Long story short ... friend who lives in Australia is going through a very bad time, job hanging on a thread, facing bankrupcy, recovering from surgery to remove cancerous tumour, etc. This morning he sends me a message telling me that the only solution to his problems is for him to take his own life. I try to tell him that is the last thing he should see as a solution to his problems and that he will leave many people behind wondering what went wrong. He turned nasty and in not so many words told me to leave him alone and it is his problem and he will deal with it in his own way and in his own time. I told him that it will be as he wishes it to be, I will leave him alone to sort himself out. What does he expect me to do anyway? Jump on the first plane to Australia?
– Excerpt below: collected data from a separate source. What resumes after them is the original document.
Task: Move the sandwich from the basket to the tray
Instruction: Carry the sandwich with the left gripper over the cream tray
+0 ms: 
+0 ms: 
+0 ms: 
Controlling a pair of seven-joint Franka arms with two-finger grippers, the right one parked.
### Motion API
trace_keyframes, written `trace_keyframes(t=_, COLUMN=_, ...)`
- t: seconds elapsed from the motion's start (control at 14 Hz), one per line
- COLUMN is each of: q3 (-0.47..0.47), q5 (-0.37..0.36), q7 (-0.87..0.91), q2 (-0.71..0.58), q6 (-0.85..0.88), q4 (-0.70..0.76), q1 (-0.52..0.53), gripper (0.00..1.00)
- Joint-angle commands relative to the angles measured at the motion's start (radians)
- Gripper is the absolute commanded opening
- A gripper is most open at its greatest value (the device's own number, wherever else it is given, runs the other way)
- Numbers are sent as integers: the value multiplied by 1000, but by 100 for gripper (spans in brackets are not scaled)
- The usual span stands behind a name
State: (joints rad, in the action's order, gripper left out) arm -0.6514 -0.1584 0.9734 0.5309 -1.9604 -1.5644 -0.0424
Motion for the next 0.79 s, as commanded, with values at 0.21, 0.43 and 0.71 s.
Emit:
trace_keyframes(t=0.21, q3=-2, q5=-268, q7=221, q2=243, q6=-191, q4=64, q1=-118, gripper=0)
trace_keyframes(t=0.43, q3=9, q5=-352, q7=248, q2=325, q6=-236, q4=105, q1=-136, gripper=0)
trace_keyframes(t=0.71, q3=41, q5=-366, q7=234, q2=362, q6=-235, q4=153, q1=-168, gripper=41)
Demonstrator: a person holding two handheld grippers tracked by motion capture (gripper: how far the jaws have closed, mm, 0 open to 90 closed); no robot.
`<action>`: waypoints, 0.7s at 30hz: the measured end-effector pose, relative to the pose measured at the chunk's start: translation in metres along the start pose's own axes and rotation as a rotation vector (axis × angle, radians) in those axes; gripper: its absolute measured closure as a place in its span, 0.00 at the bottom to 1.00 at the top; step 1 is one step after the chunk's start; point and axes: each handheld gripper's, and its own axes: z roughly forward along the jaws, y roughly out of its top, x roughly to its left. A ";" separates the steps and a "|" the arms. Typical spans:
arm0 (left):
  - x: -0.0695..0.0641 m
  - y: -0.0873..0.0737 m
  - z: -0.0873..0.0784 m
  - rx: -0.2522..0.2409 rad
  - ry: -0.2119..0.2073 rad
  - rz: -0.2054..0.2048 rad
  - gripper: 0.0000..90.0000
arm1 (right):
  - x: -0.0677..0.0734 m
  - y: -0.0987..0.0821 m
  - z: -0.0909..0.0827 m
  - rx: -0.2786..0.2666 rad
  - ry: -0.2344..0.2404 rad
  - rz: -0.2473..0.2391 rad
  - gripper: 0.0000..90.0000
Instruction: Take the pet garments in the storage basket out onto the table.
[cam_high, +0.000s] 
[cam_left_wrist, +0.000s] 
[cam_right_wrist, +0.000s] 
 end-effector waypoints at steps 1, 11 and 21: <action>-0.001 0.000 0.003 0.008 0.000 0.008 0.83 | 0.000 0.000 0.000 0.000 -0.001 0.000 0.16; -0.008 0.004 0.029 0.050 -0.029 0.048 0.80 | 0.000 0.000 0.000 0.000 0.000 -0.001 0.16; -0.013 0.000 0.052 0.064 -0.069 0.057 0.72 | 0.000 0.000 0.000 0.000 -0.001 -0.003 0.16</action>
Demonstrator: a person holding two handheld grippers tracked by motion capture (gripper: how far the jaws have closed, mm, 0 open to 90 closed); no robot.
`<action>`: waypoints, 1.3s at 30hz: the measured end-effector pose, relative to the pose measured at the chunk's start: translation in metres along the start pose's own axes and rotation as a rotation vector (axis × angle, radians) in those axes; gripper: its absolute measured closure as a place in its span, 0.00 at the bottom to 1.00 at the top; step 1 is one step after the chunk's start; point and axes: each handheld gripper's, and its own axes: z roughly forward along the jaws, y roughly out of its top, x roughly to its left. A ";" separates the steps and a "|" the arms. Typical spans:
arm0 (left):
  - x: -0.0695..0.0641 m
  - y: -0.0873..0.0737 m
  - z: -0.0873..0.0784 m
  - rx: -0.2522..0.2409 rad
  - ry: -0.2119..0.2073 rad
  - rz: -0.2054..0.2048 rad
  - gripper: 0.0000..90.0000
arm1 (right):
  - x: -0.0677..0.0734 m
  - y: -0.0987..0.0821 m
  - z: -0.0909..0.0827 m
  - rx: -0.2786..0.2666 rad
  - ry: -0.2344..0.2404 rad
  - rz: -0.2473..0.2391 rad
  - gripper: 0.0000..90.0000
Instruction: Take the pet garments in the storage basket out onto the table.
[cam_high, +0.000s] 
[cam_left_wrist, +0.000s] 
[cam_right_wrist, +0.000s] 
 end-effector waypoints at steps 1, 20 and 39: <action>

I am and have always been very sympathetic towards him and his problems, but I don''t think I deserve to be treated the way he did today. I always enquire about his wellbeing especially when I have not heard from him for a while, but I think I have now given all there is to give to this man. I don''t know what to do anymore, when he is down, I try to cheer him up, when he is angry, I allow him to vent. I also have problems of my own, but I don''t send upsetting messages threatening to end my life. I don''t want to feel guilty about backing off (as he actually wants me to) should he really harm himself in any way. I so do not need all this drama in my life!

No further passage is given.